[Your assignment] Of the lines in the data below, write out exactly those from the one holding "lower die at" through the one holding "How far apart", both included.

(Data records)

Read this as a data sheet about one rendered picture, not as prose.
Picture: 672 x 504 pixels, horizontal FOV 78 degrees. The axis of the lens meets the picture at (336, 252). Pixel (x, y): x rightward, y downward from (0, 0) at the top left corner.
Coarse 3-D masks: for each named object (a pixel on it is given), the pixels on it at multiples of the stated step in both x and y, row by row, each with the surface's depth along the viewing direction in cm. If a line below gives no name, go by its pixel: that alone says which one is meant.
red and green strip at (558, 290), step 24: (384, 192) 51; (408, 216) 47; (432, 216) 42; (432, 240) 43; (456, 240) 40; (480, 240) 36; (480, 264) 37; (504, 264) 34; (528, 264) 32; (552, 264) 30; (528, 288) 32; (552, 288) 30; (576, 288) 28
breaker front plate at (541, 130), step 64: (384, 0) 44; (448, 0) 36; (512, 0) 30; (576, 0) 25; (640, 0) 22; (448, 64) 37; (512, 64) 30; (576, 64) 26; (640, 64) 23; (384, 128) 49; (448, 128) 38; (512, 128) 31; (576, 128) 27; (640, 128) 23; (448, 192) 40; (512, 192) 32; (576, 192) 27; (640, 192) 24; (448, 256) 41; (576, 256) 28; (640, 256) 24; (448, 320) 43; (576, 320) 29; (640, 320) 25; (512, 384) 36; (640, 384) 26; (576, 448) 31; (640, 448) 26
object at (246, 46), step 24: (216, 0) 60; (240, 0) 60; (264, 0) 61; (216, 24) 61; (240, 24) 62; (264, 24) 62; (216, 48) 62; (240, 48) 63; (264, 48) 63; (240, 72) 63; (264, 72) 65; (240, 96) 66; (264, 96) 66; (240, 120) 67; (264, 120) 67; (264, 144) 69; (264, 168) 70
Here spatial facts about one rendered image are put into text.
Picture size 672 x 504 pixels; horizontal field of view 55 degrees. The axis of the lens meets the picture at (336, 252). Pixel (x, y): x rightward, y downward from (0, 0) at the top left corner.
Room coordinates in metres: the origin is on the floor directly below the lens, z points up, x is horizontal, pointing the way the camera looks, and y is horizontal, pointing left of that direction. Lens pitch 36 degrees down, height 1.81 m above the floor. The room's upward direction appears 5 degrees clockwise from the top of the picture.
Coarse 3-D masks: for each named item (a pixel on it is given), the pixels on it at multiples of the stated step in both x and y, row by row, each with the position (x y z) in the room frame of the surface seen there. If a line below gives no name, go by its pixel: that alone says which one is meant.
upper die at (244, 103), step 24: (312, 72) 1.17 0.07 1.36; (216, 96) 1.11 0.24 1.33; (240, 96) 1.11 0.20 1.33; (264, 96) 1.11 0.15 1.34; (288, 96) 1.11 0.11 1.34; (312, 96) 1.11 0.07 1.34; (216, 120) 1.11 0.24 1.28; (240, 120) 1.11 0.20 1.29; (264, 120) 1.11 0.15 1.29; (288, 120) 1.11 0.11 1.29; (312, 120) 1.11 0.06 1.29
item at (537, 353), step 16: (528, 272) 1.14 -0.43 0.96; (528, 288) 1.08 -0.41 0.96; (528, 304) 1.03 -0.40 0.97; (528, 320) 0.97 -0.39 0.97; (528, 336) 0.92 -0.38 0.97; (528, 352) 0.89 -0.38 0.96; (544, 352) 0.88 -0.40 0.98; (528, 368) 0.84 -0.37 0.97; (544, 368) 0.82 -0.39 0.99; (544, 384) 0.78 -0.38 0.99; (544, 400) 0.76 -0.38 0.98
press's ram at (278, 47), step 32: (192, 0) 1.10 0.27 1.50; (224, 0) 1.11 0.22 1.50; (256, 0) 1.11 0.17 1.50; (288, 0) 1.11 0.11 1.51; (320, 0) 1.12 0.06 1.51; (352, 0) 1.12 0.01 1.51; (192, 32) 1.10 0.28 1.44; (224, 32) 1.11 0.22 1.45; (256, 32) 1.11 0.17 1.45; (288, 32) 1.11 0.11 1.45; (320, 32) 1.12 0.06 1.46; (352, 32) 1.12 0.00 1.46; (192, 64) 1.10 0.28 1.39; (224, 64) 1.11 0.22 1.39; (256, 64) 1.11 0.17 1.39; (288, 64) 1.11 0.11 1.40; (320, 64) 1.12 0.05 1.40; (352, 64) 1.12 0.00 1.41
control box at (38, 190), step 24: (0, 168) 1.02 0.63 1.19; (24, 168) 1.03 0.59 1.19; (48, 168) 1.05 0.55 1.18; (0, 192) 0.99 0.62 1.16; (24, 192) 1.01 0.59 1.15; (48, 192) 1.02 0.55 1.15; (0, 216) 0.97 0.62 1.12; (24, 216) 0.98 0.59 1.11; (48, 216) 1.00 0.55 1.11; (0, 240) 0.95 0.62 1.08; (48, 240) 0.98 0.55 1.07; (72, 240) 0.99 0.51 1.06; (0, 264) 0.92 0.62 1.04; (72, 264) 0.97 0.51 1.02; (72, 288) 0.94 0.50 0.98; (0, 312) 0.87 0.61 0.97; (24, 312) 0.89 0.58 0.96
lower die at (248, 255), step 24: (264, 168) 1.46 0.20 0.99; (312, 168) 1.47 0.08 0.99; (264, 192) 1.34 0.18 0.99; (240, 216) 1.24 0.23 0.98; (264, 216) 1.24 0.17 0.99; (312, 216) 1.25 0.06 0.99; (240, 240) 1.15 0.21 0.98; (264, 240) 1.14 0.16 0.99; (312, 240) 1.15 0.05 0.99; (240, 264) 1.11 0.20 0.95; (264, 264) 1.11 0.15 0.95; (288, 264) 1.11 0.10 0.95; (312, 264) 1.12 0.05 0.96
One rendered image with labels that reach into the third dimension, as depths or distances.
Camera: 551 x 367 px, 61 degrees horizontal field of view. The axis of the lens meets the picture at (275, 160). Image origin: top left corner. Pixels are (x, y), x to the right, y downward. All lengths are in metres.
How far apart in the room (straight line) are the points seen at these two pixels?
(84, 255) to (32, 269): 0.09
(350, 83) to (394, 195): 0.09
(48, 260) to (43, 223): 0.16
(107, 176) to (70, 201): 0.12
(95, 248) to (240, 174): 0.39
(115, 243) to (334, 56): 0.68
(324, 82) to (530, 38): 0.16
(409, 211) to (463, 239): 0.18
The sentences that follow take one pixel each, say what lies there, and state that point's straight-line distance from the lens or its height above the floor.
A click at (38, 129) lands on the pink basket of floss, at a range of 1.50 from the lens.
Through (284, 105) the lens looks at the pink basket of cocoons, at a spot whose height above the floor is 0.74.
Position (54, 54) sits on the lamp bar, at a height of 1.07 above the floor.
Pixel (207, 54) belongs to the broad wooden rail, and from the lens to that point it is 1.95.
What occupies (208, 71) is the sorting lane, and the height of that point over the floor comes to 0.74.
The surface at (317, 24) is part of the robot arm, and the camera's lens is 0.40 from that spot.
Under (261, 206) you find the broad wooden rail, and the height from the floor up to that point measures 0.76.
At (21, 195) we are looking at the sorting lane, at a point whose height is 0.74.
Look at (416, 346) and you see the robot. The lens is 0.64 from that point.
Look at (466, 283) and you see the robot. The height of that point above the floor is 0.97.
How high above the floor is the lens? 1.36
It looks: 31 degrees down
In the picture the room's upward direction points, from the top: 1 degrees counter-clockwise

[Problem solution]
lower die at (248, 255), step 24: (264, 168) 1.46 0.20 0.99; (312, 168) 1.47 0.08 0.99; (264, 192) 1.34 0.18 0.99; (240, 216) 1.24 0.23 0.98; (264, 216) 1.24 0.17 0.99; (312, 216) 1.25 0.06 0.99; (240, 240) 1.15 0.21 0.98; (264, 240) 1.14 0.16 0.99; (312, 240) 1.15 0.05 0.99; (240, 264) 1.11 0.20 0.95; (264, 264) 1.11 0.15 0.95; (288, 264) 1.11 0.10 0.95; (312, 264) 1.12 0.05 0.96
One rendered image with labels that reach into the third dimension, as depths or distances.
Camera: 551 x 367 px, 61 degrees horizontal field of view. The axis of the lens meets the picture at (275, 160). Image origin: top left corner. Pixels are (x, y), x to the right, y downward. All lengths are in metres.
How far apart in the room (straight line) are the points seen at these two pixels?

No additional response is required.